The researchers observed a 0.64 percentage point decline in HbA1c in the liraglutide group compared with a 0.42 percentage point increase in the metformin-alone group (P < .001) during the first 26 weeks, while noting that the gap between the two groups’ HbA1c levels rose 1.3 percentage points (95% CI, 0.7-1.89) after the open-label period. More participants who received liraglutide lowered their HbA1c measures below the 7% mark compared with those in the metformin-alone group (63.7% vs. 36.5%; P < .001). Fifty-six participants who received liraglutide had adverse events, primarily of a gastrointestinal nature, compared with 55 reported adverse events in the metformin group. The researchers also noted that there was no statistical difference in BMI z score between the two groups after treatment.
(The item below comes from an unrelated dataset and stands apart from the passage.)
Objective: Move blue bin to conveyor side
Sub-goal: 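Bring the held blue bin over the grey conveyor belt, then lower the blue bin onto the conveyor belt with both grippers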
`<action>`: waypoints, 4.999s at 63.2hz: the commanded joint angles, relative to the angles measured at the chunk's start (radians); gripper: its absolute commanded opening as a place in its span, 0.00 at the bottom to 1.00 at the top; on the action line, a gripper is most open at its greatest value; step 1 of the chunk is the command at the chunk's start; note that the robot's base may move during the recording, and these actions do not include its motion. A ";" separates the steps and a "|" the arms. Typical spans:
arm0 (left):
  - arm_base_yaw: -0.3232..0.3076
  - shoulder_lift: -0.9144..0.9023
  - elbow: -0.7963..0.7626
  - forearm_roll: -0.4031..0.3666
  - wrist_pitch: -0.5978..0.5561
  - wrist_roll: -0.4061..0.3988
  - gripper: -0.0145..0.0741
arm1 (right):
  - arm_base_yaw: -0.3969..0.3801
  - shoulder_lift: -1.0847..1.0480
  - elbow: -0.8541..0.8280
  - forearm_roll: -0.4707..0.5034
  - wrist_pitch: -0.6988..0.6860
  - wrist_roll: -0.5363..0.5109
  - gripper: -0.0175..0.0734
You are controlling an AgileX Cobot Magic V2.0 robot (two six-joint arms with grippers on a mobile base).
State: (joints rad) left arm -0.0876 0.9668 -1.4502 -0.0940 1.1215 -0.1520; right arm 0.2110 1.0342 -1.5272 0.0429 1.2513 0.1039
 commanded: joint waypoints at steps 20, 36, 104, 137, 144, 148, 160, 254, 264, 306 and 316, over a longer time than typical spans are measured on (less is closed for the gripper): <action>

According to a press release from Novo Nordisk, these results will now be reviewed by the FDA and European Medicines Agency. – by Phil Neuffer
Disclosures: Tamborlane reports that Novo Nordisk is funding an investigator-initiated studies in type 1 diabetes for which he is an investigator. Please see the study for all other authors’ relevant financial disclosures.